▶ [PROVIDED RECORDS]:
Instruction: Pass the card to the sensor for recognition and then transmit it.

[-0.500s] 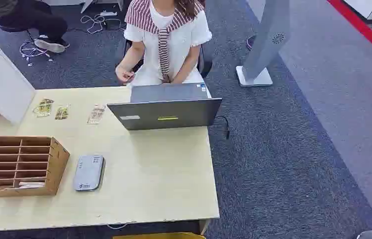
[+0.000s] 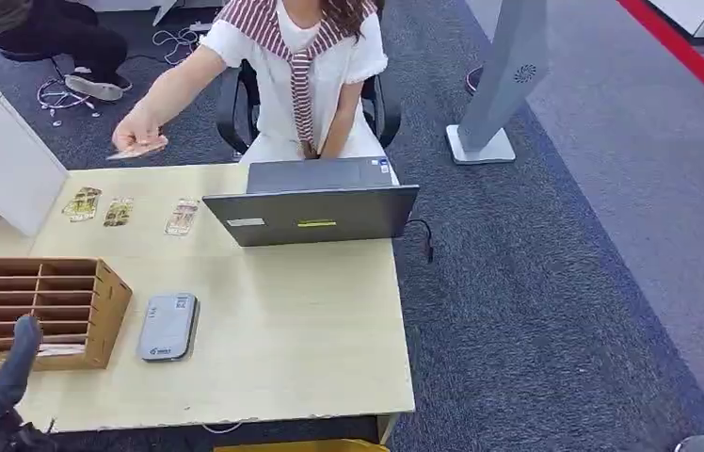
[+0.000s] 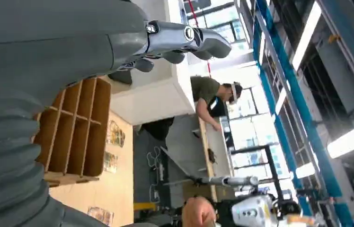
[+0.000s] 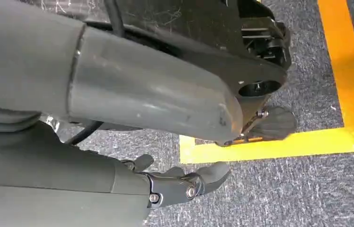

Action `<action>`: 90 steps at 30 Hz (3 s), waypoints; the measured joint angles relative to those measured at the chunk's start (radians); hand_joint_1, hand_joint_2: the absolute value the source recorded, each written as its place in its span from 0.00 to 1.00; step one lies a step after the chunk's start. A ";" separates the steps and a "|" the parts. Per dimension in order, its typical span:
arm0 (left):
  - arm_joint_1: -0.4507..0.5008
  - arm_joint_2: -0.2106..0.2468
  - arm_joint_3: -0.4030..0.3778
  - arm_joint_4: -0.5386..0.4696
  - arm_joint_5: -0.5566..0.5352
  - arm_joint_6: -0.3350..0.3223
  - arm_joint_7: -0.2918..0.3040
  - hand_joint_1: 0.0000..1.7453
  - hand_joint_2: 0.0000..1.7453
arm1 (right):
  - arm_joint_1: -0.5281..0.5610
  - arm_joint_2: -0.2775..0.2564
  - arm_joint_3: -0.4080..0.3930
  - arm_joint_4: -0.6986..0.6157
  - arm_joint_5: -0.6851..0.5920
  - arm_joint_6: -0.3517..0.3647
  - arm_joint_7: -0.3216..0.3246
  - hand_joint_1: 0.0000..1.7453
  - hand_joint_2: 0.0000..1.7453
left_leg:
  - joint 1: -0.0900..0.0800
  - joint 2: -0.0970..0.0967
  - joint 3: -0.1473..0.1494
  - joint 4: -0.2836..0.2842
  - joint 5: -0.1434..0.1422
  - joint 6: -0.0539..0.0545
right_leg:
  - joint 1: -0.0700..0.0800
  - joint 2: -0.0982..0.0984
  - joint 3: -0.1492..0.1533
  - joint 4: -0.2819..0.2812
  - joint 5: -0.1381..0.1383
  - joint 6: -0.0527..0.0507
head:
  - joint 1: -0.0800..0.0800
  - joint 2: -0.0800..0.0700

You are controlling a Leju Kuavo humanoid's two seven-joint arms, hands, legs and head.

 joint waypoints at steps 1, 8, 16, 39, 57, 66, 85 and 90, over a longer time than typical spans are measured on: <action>-0.022 0.006 -0.008 0.019 -0.019 0.001 0.010 0.00 1.00 | -0.001 0.000 0.005 0.000 0.002 0.001 0.000 0.00 0.00 | 0.000 0.000 0.000 0.000 0.000 0.000 | 0.000 0.000 0.000 0.000 0.000 0.000 | 0.000 0.000; -0.168 0.056 -0.067 0.164 -0.154 0.011 0.090 0.00 1.00 | -0.008 0.000 0.030 0.000 0.022 0.006 0.019 0.00 0.00 | 0.000 0.000 0.000 0.000 0.001 0.000 | 0.000 0.000 0.000 0.000 0.001 0.000 | 0.000 0.000; -0.329 0.108 -0.134 0.331 -0.307 0.014 0.180 0.00 1.00 | -0.018 0.002 0.058 0.000 0.042 0.017 0.038 0.00 0.00 | 0.000 0.000 0.000 0.000 0.001 0.000 | 0.000 0.000 0.000 0.000 0.003 -0.001 | 0.000 0.000; -0.813 0.268 -0.327 0.845 -0.754 0.031 0.443 0.00 1.00 | -0.046 0.005 0.139 0.000 0.114 0.040 0.093 0.00 0.00 | 0.000 0.000 0.000 0.001 0.004 -0.001 | 0.000 0.001 -0.001 0.001 0.004 -0.002 | 0.000 0.000; -1.136 0.395 -0.458 1.220 -1.096 0.101 0.616 0.00 1.00 | -0.068 0.008 0.211 0.000 0.184 0.067 0.142 0.00 0.00 | 0.001 0.001 -0.001 0.001 0.006 -0.002 | 0.000 0.001 -0.002 0.002 0.005 -0.003 | 0.000 0.000; -1.174 0.407 -0.484 1.275 -1.131 0.101 0.623 0.00 1.00 | -0.076 0.007 0.219 0.000 0.183 0.068 0.145 0.00 0.00 | 0.000 0.000 -0.001 0.001 0.007 -0.003 | 0.000 0.001 -0.002 0.002 0.006 -0.003 | 0.000 0.000; -1.175 0.407 -0.492 1.290 -1.132 0.102 0.627 0.00 1.00 | -0.077 0.007 0.229 0.002 0.183 0.068 0.145 0.00 0.00 | 0.001 0.000 -0.002 0.001 0.007 -0.003 | 0.000 0.001 -0.002 0.002 0.006 -0.003 | 0.000 0.000; -1.174 0.414 -0.492 1.294 -1.125 0.105 0.628 0.00 1.00 | -0.076 0.007 0.230 0.002 0.184 0.068 0.145 0.00 0.00 | 0.001 0.000 -0.002 0.001 0.007 -0.003 | 0.000 0.001 -0.002 0.002 0.006 -0.003 | 0.000 0.000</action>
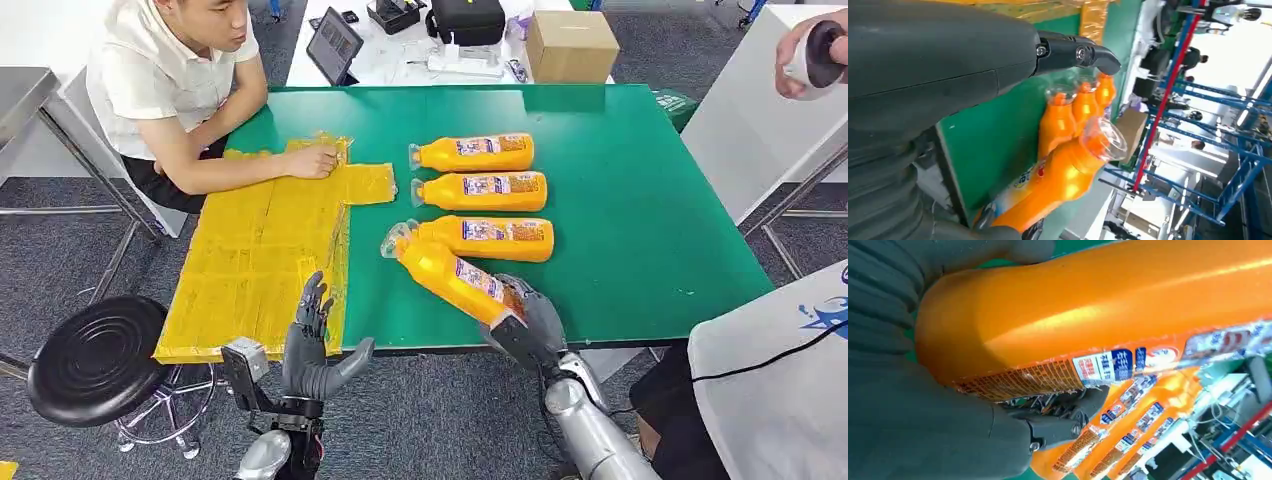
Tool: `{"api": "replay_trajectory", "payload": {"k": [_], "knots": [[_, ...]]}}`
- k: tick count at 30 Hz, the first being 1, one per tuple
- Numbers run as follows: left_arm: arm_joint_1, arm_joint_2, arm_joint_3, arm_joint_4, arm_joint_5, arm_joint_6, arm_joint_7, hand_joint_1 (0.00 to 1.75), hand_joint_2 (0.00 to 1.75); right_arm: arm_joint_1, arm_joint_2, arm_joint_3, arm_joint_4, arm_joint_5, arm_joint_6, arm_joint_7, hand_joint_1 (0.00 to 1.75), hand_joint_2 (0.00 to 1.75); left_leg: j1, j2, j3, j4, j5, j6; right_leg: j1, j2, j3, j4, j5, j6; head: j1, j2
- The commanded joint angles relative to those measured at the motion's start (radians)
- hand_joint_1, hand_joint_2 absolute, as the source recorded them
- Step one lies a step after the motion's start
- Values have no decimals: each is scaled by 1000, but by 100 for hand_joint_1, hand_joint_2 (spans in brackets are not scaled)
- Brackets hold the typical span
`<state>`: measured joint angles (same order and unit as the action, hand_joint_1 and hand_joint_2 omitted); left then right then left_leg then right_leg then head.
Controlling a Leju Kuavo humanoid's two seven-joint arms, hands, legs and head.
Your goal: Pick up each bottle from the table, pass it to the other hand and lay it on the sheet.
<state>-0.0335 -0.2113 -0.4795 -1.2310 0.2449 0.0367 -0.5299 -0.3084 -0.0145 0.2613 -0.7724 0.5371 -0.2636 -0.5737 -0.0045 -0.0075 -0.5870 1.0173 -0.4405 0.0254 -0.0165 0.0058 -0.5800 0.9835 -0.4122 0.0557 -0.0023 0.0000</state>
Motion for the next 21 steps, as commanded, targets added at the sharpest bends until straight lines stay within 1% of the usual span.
{"api": "replay_trajectory", "payload": {"k": [1, 5, 11, 13, 15, 16, 17, 18, 19, 20, 21], "knots": [[8, 42, -28, -17, 70, -42, 34, 0, 175, 99, 29, 21, -211, -42, 31, -7, 175, 175, 0, 1, -1, 0, -1, -2, 1, 0, -1, 0, -1, -2, 0, 0], [1, 44, -33, -10, 69, -53, 33, 0, 175, 92, 33, 33, -217, -44, 37, -4, 175, 175, 0, 1, -6, 0, 0, -1, 0, 1, -6, 0, 0, -2, 0, 0], [-3, 47, -37, -7, 68, -68, 31, 0, 175, 86, 31, 39, -211, -53, 43, -11, 173, 175, 0, 1, -5, -1, -1, -2, 1, 0, -5, 0, -1, -3, 0, 0], [-22, 56, -49, 12, 80, -134, 37, 0, 175, 60, 52, 71, -203, -74, 86, -35, 175, 175, 0, 0, -7, -1, 0, -1, 0, 1, -7, 0, 0, -1, 0, 0], [-36, 54, -49, 27, 76, -152, 42, 0, 175, 42, 75, 101, -196, -72, 93, -32, 173, 175, 0, 2, -8, 0, 0, -2, 0, 2, -8, 0, 0, -2, 0, 0], [-47, 48, -45, 39, 74, -157, 51, 0, 175, 34, 88, 127, -192, -72, 99, -29, 175, 175, 0, 2, -9, 0, 0, -1, 0, 2, -9, 0, 0, -1, 0, 0], [-55, 40, -37, 50, 80, -159, 61, 0, 175, 35, 95, 145, -198, -77, 98, -36, 173, 175, 0, 4, -8, 0, -1, -2, 1, 4, -9, 1, 0, -3, 0, 0], [-57, 20, -13, 64, 124, -141, 103, 0, 175, 50, 97, 173, -220, -81, 99, -36, 169, 175, 0, 3, -9, 0, -1, -2, 0, 3, -9, 1, 0, -2, 0, 0], [-62, 12, -7, 69, 142, -137, 110, 0, 175, 61, 95, 192, -237, -78, 97, -43, 166, 175, 0, 4, -8, 0, -1, -2, 0, 3, -9, 1, 0, -3, 0, 0], [-73, 11, -10, 77, 164, -148, 112, 0, 175, 68, 90, 213, -248, -82, 93, -54, 161, 175, 1, 3, -8, -1, -1, -2, 1, 2, -9, 0, 0, -3, 0, 0], [-82, 11, -13, 86, 186, -163, 113, 0, 175, 71, 88, 227, -251, -91, 92, -64, 159, 175, 0, 0, -9, 0, 0, -1, 0, 0, -9, 0, 0, -2, 0, 0]]}}
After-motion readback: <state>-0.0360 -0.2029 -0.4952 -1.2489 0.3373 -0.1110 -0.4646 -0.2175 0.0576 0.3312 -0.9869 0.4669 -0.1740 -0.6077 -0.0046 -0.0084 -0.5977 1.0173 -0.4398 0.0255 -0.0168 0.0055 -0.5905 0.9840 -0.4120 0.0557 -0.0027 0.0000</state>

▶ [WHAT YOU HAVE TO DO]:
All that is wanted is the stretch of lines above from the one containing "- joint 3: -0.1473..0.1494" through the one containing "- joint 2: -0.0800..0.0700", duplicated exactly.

▶ [RESULT OF THE EXERCISE]:
  - joint 3: -0.1473..0.1494
  - joint 4: -0.2836..0.2842
  - joint 5: -0.1434..0.1422
  - joint 6: -0.0539..0.0545
right_leg:
  - joint 1: -0.0700..0.0800
  - joint 2: -0.0982..0.0984
  - joint 3: -0.1492..0.1533
  - joint 4: -0.2819..0.2812
  - joint 5: -0.1381..0.1383
  - joint 6: -0.0527..0.0507
head:
  - joint 1: -0.0800..0.0800
  - joint 2: -0.0800..0.0700

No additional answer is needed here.